There are two primary reasons to keep signed credit card receipts:
- Dispute chargebacks
- Tax purposes
Customers have anywhere between 60 days and 18 months to file chargebacks on purchases, depending on the bank that issues the card.
Signed receipts are supporting documentation to the bank that the customer agreed to the purchase. Banks will compare the signature on your receipt to the one they have on file. If the signatures match, it is further evidence that the customer knowingly purchased the product or service in question. The receipt also helps prove you had the card, or information from the card, to enter into the merchant terminal.
It is advised to keep signed credit card receipts for at least 18 months for chargeback rebuttal.

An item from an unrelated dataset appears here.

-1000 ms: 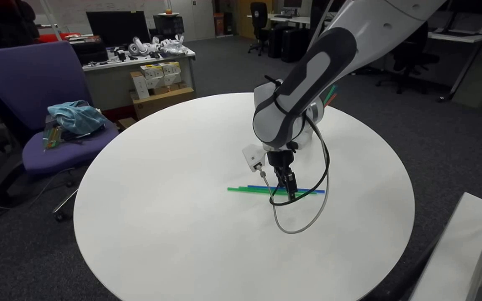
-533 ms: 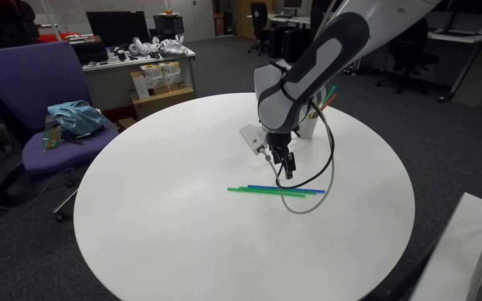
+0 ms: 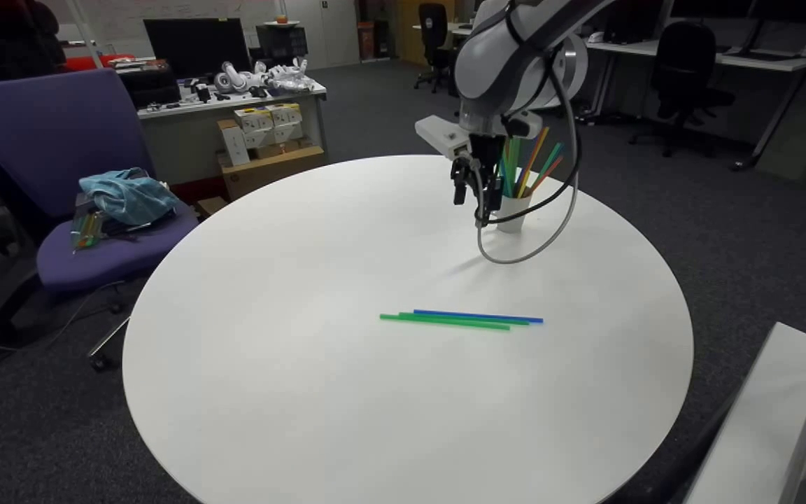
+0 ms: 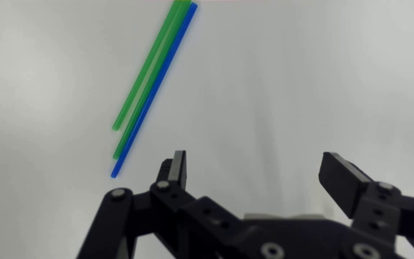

As for tax purposes, it is recommended that merchants keep signed receipts for at least 3 years. Requirements vary based on location and tax laws. Your accountant can give you more direction on how long your business should retain receipts for tax filing.
Since credit card receipts contain sensitive information, safe storage is essential to avoid fraud or identity theft.
For companies that keep hard copies of receipts, they should be kept in a locked room or file cabinet, with limited employee access.
Digital copies of receipts should be encrypted. The encryption key should be given to two or more employees so it can’t be accessed by only one employee.
After the receipts have been stored for an acceptable amount of time, the Federal Trade Commission Disposal Rule (https://www.ftc.gov/news-events/press-releases/2005/06/facta-disposal-rule-goes-effect-june-1) suggests shredding and/or burning all receipts. As for digital copies of receipts, a security program that deletes and rewrites the file until it is unrecognized is recommended.
Following these few suggestions can keep your company win chargeback disputes, while keeping your customer’s information secure.